⟨

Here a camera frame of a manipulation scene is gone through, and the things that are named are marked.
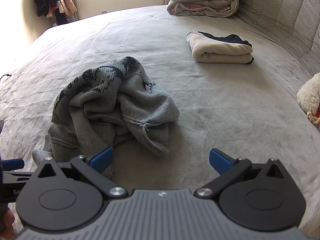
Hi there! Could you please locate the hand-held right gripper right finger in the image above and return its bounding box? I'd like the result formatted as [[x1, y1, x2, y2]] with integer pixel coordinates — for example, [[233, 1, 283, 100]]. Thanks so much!
[[195, 148, 288, 197]]

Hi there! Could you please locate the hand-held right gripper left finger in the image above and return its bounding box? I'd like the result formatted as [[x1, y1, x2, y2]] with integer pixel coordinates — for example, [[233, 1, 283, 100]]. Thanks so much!
[[33, 147, 127, 198]]

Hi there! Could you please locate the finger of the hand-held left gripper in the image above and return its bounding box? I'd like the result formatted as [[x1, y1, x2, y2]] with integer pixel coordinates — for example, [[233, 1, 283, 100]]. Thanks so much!
[[2, 158, 25, 171]]

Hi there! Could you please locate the grey knitted sweater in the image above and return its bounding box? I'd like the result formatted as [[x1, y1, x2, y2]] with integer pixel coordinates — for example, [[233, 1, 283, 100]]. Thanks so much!
[[32, 56, 180, 178]]

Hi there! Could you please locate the person's left hand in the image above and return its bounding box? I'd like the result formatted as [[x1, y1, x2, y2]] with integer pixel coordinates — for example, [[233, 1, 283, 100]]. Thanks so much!
[[0, 207, 15, 234]]

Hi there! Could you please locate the bed with grey sheet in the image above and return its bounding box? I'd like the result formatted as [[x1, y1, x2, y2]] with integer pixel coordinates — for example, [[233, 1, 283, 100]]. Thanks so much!
[[0, 4, 320, 230]]

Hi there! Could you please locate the folded cream and navy garment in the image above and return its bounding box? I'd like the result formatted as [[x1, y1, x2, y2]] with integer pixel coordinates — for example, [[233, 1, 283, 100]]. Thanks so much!
[[186, 31, 255, 64]]

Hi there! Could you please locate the white plush toy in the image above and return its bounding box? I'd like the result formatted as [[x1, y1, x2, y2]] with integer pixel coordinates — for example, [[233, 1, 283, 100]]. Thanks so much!
[[296, 72, 320, 125]]

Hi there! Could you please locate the hanging pink garment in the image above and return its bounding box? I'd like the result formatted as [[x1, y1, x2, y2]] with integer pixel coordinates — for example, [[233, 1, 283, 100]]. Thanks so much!
[[57, 0, 77, 15]]

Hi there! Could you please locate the grey quilted headboard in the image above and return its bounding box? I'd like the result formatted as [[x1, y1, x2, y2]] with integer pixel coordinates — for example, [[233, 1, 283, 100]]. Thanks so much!
[[234, 0, 320, 78]]

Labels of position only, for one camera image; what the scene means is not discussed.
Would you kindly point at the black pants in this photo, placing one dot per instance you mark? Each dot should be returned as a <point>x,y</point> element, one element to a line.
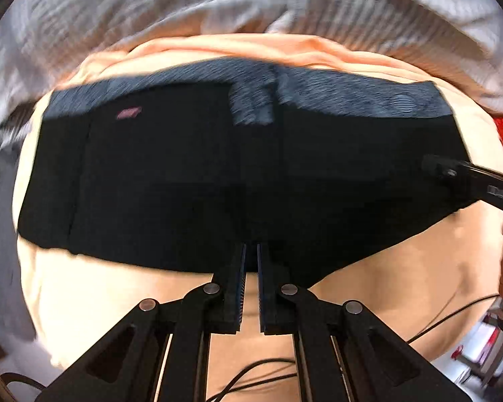
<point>193,184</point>

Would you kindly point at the grey striped duvet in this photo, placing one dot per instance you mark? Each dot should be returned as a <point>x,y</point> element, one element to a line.
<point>193,0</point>

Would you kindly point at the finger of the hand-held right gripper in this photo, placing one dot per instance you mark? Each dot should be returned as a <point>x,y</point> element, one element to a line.
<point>442,167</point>

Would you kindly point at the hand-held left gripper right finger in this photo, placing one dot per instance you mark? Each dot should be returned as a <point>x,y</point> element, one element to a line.
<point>263,284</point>

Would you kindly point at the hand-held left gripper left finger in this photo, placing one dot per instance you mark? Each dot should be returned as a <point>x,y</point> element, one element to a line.
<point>239,284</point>

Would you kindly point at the peach blanket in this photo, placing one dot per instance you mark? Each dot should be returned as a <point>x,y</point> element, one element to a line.
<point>109,301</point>

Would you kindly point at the grey buttoned suit jacket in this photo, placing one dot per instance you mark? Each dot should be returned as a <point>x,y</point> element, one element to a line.
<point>0,238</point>

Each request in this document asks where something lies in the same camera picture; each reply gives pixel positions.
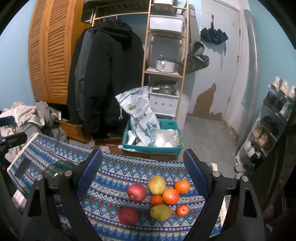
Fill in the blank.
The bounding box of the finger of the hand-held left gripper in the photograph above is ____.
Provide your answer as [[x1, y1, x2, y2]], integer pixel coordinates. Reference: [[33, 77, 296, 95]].
[[0, 116, 16, 127], [0, 133, 28, 147]]

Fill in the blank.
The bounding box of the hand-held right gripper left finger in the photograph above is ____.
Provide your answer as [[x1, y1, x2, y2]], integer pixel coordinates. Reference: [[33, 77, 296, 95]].
[[20, 148, 104, 241]]

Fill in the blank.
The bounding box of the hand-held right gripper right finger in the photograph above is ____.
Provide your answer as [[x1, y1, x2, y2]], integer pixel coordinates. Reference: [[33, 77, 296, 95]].
[[183, 148, 266, 241]]

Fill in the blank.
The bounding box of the large orange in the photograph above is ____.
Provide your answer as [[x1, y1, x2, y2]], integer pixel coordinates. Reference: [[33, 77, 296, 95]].
[[162, 188, 180, 205], [174, 180, 190, 194]]

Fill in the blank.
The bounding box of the dark glass fruit plate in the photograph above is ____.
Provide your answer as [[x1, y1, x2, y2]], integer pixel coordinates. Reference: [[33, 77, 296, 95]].
[[42, 160, 77, 179]]

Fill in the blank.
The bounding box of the yellow-green mango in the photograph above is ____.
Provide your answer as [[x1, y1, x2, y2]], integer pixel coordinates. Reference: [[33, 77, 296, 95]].
[[150, 204, 173, 220], [147, 176, 166, 195]]

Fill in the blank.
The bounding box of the small tangerine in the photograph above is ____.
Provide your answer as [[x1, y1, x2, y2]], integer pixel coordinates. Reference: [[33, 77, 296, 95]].
[[176, 205, 189, 216], [150, 195, 164, 206]]

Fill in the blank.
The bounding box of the red apple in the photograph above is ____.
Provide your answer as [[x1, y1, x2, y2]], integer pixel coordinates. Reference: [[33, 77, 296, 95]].
[[118, 207, 139, 225], [127, 184, 147, 202]]

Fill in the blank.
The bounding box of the pile of grey white clothes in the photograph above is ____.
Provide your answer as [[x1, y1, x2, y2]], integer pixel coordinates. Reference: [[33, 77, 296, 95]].
[[0, 102, 45, 137]]

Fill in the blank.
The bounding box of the black flat rectangular object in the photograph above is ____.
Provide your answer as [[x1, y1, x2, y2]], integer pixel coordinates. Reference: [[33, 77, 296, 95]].
[[14, 158, 31, 180]]

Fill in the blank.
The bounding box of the flat cardboard box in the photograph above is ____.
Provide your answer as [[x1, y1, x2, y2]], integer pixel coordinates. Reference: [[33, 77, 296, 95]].
[[92, 138, 125, 151]]

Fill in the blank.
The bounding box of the grey printed garment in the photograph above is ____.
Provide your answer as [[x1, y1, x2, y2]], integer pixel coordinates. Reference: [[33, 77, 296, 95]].
[[23, 123, 68, 144]]

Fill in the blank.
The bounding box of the blue patterned tablecloth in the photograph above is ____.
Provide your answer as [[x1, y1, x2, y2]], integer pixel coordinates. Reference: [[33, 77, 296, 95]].
[[7, 133, 229, 241]]

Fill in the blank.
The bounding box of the grey crumpled cloth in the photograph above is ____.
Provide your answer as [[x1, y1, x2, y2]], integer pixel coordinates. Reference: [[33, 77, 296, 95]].
[[35, 101, 63, 130]]

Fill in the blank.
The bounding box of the clear plastic bag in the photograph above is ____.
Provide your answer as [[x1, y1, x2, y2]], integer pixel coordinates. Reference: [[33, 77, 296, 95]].
[[151, 130, 181, 147]]

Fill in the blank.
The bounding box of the wooden drawer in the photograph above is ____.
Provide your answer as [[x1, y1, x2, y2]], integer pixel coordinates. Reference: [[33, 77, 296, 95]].
[[59, 120, 90, 143]]

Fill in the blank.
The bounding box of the brown cardboard box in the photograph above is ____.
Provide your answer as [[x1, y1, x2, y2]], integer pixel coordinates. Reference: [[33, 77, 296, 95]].
[[119, 146, 179, 161]]

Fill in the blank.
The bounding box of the white plastic basket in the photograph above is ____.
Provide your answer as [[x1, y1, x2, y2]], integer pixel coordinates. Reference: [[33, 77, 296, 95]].
[[216, 195, 228, 234]]

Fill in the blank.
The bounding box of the teal plastic bin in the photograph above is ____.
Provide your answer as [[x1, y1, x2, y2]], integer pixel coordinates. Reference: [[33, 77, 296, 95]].
[[122, 119, 184, 161]]

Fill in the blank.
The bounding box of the white perforated crate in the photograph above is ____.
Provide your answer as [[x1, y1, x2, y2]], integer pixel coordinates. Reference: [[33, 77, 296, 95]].
[[149, 87, 180, 116]]

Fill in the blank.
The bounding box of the black jacket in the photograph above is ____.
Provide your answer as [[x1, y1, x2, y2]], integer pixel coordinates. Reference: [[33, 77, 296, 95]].
[[67, 28, 93, 130]]

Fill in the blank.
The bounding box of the shoe rack with shoes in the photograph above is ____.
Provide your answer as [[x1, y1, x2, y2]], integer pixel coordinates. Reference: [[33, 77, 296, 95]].
[[235, 76, 296, 173]]

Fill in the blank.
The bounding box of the wooden louvered wardrobe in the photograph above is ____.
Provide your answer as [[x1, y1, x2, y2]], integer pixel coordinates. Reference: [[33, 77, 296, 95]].
[[28, 0, 97, 105]]

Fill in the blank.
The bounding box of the white rice bag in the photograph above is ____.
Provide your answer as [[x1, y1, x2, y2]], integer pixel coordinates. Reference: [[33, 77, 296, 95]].
[[115, 86, 161, 147]]

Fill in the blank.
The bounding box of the dark cloth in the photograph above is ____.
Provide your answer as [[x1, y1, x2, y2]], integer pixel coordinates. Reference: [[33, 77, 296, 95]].
[[261, 120, 296, 241]]

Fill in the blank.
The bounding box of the steel pot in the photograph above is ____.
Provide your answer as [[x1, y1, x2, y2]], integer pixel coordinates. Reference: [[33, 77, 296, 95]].
[[153, 80, 178, 94]]

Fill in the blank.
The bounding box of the grey shoe rack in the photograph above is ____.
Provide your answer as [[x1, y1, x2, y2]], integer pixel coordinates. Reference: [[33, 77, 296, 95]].
[[233, 76, 296, 179]]

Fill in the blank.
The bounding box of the black hooded coat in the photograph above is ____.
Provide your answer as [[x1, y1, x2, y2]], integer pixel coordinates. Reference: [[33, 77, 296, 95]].
[[82, 20, 145, 139]]

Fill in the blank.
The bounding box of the white door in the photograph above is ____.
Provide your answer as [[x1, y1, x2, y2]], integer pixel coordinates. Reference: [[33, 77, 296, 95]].
[[222, 2, 243, 126]]

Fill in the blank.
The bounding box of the grey jacket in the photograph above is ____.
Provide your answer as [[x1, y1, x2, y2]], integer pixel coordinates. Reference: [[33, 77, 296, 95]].
[[80, 28, 96, 93]]

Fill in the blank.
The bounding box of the white cooking pot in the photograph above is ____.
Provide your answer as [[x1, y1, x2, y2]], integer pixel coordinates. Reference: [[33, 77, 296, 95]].
[[155, 58, 176, 73]]

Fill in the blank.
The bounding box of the grey hanging bag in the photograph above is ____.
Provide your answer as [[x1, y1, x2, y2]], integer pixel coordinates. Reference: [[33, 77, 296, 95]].
[[183, 42, 211, 75]]

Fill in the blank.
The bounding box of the wooden shelf rack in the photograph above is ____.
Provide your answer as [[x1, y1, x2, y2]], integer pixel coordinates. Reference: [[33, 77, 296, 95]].
[[141, 0, 189, 130]]

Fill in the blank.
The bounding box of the dark folded umbrella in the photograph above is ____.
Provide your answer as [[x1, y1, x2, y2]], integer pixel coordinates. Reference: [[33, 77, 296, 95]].
[[200, 22, 229, 56]]

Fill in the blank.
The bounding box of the white storage bin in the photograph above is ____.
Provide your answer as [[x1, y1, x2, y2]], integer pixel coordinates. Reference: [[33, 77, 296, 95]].
[[149, 14, 184, 33]]

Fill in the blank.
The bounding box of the silver duct pipe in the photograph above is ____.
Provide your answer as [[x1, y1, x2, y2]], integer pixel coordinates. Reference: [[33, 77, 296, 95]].
[[233, 9, 259, 149]]

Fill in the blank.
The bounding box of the wooden clothes rail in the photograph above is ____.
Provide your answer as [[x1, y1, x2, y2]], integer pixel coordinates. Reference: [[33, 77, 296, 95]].
[[84, 13, 148, 24]]

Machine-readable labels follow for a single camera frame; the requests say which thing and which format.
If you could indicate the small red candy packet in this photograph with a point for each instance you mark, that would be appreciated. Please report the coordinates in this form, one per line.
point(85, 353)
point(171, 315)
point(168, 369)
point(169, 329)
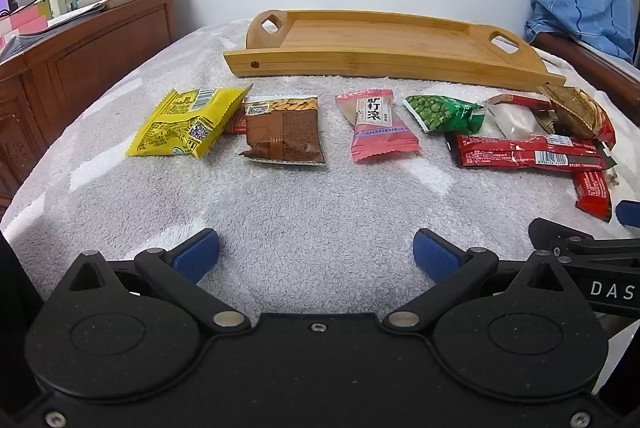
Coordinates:
point(237, 123)

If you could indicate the red gold peanut packet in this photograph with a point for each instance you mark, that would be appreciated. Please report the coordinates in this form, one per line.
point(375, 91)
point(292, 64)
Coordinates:
point(580, 111)

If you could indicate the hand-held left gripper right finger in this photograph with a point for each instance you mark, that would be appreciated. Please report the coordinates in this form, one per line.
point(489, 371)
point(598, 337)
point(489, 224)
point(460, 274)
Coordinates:
point(435, 258)

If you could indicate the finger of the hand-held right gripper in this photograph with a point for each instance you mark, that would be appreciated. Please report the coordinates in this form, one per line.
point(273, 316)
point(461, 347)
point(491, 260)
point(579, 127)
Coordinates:
point(560, 233)
point(630, 214)

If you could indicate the white pastry clear packet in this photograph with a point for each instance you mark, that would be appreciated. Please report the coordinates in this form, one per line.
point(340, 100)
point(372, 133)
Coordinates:
point(515, 123)

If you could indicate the dark wooden bed frame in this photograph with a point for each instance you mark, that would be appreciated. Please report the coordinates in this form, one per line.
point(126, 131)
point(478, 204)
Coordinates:
point(590, 58)

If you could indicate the yellow snack packet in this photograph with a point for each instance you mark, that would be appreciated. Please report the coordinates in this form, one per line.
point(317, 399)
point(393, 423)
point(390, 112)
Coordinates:
point(180, 123)

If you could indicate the long red snack packet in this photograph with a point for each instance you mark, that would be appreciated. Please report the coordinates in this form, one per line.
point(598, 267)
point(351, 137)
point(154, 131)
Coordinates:
point(500, 151)

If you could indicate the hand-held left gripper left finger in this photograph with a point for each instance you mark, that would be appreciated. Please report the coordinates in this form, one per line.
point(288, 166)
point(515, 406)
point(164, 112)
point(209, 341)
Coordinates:
point(195, 255)

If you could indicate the green pea snack packet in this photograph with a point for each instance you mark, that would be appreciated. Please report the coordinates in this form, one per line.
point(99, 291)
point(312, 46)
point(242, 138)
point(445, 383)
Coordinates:
point(440, 113)

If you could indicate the brown wooden cabinet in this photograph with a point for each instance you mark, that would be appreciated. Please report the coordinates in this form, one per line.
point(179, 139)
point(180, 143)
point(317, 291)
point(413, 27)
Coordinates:
point(100, 58)

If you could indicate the pink box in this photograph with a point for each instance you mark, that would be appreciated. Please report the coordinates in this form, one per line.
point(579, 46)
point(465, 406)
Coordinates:
point(22, 21)

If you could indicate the red black coffee sachet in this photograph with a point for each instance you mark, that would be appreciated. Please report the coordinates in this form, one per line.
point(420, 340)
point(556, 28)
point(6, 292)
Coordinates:
point(592, 193)

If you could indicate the brown gold snack packet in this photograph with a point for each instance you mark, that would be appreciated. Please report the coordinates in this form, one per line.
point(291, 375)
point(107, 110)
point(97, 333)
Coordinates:
point(290, 133)

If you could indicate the pink snack packet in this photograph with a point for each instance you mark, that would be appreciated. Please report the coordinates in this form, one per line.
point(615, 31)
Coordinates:
point(375, 128)

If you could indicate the stack of papers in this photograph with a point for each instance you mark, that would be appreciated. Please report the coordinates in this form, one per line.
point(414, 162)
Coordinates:
point(75, 14)

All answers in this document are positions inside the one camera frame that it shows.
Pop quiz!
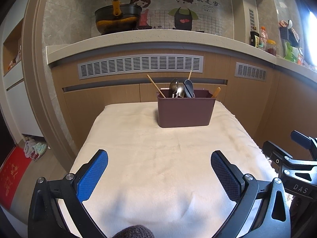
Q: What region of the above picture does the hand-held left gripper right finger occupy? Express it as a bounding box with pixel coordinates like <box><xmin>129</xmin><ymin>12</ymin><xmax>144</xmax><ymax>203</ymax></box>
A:
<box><xmin>210</xmin><ymin>150</ymin><xmax>291</xmax><ymax>238</ymax></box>

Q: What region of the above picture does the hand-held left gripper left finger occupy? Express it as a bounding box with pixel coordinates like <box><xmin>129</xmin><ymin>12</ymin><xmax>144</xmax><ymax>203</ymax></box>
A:
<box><xmin>28</xmin><ymin>149</ymin><xmax>109</xmax><ymax>238</ymax></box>

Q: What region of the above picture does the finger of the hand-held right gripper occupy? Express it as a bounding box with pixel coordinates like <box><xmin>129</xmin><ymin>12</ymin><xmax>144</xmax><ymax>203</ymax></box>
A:
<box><xmin>290</xmin><ymin>130</ymin><xmax>317</xmax><ymax>159</ymax></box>
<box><xmin>263</xmin><ymin>140</ymin><xmax>299</xmax><ymax>178</ymax></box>

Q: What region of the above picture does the maroon plastic utensil box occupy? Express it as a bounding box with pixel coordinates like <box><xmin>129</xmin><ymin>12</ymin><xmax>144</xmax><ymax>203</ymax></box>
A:
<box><xmin>156</xmin><ymin>90</ymin><xmax>216</xmax><ymax>128</ymax></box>

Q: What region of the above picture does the blue plastic spoon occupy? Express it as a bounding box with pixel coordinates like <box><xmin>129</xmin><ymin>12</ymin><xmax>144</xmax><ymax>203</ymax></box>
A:
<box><xmin>183</xmin><ymin>79</ymin><xmax>194</xmax><ymax>98</ymax></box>

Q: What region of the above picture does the patterned slipper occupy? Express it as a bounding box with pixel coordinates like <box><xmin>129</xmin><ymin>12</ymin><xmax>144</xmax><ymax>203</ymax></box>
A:
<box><xmin>31</xmin><ymin>142</ymin><xmax>48</xmax><ymax>162</ymax></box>

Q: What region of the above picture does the cream table towel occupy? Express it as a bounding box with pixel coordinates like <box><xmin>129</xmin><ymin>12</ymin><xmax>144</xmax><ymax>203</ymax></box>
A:
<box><xmin>69</xmin><ymin>100</ymin><xmax>279</xmax><ymax>238</ymax></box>

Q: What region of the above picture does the dark knitted cloth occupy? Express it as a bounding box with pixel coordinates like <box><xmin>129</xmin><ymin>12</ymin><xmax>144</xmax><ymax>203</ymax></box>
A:
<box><xmin>115</xmin><ymin>224</ymin><xmax>154</xmax><ymax>238</ymax></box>

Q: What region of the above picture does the white slipper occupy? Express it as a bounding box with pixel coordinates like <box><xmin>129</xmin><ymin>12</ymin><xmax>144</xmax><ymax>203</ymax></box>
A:
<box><xmin>23</xmin><ymin>139</ymin><xmax>36</xmax><ymax>158</ymax></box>

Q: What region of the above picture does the red floor mat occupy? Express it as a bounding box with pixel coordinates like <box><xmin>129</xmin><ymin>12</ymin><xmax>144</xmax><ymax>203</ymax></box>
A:
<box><xmin>0</xmin><ymin>146</ymin><xmax>33</xmax><ymax>210</ymax></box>

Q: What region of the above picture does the short grey vent grille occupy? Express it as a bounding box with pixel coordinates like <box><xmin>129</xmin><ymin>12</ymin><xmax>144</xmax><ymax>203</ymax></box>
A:
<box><xmin>235</xmin><ymin>62</ymin><xmax>267</xmax><ymax>81</ymax></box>

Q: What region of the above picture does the green plastic bag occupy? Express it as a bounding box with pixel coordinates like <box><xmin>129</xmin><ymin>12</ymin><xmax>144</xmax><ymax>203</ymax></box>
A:
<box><xmin>283</xmin><ymin>42</ymin><xmax>304</xmax><ymax>64</ymax></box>

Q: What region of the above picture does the red jar with yellow lid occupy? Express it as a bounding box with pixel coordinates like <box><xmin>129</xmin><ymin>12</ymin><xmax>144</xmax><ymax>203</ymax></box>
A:
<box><xmin>265</xmin><ymin>39</ymin><xmax>277</xmax><ymax>56</ymax></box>

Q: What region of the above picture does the clear bottle with orange cap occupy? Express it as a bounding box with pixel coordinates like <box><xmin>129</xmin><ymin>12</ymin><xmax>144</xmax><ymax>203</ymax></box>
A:
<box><xmin>259</xmin><ymin>26</ymin><xmax>268</xmax><ymax>50</ymax></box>

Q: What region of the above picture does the dark sauce bottle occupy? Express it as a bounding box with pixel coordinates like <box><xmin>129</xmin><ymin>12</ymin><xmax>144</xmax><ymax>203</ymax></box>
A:
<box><xmin>250</xmin><ymin>31</ymin><xmax>260</xmax><ymax>48</ymax></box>

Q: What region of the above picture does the long grey vent grille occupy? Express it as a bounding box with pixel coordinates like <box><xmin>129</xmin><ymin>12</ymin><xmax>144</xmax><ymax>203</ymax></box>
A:
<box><xmin>77</xmin><ymin>54</ymin><xmax>205</xmax><ymax>80</ymax></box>

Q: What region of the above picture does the white pipe casing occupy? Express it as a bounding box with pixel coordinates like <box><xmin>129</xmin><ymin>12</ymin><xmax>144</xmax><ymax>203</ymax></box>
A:
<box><xmin>231</xmin><ymin>0</ymin><xmax>263</xmax><ymax>46</ymax></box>

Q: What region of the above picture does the shelf clutter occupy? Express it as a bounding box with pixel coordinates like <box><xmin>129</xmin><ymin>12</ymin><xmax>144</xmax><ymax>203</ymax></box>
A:
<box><xmin>7</xmin><ymin>46</ymin><xmax>23</xmax><ymax>70</ymax></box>

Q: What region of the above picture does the kitchen counter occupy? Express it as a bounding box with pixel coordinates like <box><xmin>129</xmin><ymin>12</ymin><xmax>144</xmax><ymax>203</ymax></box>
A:
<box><xmin>46</xmin><ymin>28</ymin><xmax>317</xmax><ymax>154</ymax></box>

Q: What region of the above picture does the white wall cabinet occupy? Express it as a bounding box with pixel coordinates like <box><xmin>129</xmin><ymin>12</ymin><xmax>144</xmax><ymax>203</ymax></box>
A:
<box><xmin>2</xmin><ymin>25</ymin><xmax>44</xmax><ymax>138</ymax></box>

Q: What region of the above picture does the black wok with yellow handle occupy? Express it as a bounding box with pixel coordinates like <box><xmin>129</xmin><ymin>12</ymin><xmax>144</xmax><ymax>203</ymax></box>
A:
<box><xmin>94</xmin><ymin>0</ymin><xmax>143</xmax><ymax>35</ymax></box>

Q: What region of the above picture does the cartoon wall sticker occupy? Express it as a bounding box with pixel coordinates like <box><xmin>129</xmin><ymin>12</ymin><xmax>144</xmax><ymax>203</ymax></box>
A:
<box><xmin>104</xmin><ymin>0</ymin><xmax>224</xmax><ymax>36</ymax></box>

⟩

| Activity |
Give again exactly, and only, the lines above starting at the one with "If you could indicate the yellow" and ending at the one with "point(209, 341)".

| Solution for this exercise |
If you could indicate the yellow snack packet in this photograph with a point for each instance you mark, that would be appreciated. Please report the coordinates in this form, one per line.
point(317, 399)
point(393, 423)
point(390, 112)
Coordinates:
point(180, 123)

If you could indicate the long red snack packet in this photograph with a point for each instance you mark, that would be appreciated. Please report the coordinates in this form, one per line.
point(598, 267)
point(351, 137)
point(154, 131)
Coordinates:
point(500, 151)

If you could indicate the hand-held left gripper left finger in this photograph with a point for each instance you mark, that would be appreciated. Please report the coordinates in this form, one per line.
point(288, 166)
point(515, 406)
point(164, 112)
point(209, 341)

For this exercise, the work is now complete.